Before the economic crisis, Cargo used to transport some 50 million tons of goods per year. In 2010, this amount dropped to 38.6 million tons and is expected to grow this year to 41.26 million tons. One of the most important changes was reducing the cost for use of railway infrastructure for freight rail traffic from January 2011. As part of its revitalization, Cargo plans to lay off some 2,000 of the 9,546 employees it had in late 2010.

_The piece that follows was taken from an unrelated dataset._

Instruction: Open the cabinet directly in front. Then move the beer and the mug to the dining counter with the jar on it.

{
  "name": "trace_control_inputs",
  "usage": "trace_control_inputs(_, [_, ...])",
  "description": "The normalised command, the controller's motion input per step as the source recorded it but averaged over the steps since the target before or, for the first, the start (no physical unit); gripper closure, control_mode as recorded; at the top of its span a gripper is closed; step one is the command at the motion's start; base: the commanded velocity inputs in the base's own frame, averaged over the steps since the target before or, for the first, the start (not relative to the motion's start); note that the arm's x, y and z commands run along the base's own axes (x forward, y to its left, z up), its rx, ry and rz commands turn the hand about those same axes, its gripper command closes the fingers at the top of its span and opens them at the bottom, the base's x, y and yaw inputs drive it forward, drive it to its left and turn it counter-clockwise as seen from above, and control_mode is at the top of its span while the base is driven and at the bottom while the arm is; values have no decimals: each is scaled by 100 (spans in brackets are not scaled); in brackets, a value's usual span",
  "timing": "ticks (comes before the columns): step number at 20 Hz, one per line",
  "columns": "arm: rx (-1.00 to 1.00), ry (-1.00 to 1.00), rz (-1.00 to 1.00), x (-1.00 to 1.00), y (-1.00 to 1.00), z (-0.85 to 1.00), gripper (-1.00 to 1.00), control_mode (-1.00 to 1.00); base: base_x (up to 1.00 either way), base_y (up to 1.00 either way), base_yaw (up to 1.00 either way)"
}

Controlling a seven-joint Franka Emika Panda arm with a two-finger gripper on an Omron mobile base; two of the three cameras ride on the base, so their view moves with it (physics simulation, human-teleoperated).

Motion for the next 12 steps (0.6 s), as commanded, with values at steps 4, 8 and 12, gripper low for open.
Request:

The Transport Ministry plans to sell at least 66 percent of Cargo before June 2012. On Wednesday, Figel’s predecessor Vazny accused Cargo Slovakia of worsening the company’s results with the aim of securing its cheap sale to a strategic investor. Vazny claims that if the freight transport company lays off the planned 2,000 employees this year, it will not secure the expected increase in performance and basic functions in the future. However, Figel disagrees, stating that even with the layoffs, the company would be able to handle increasing amounts of freight traffic. He said that Polish Cargo is laying off 40 percent of its employees.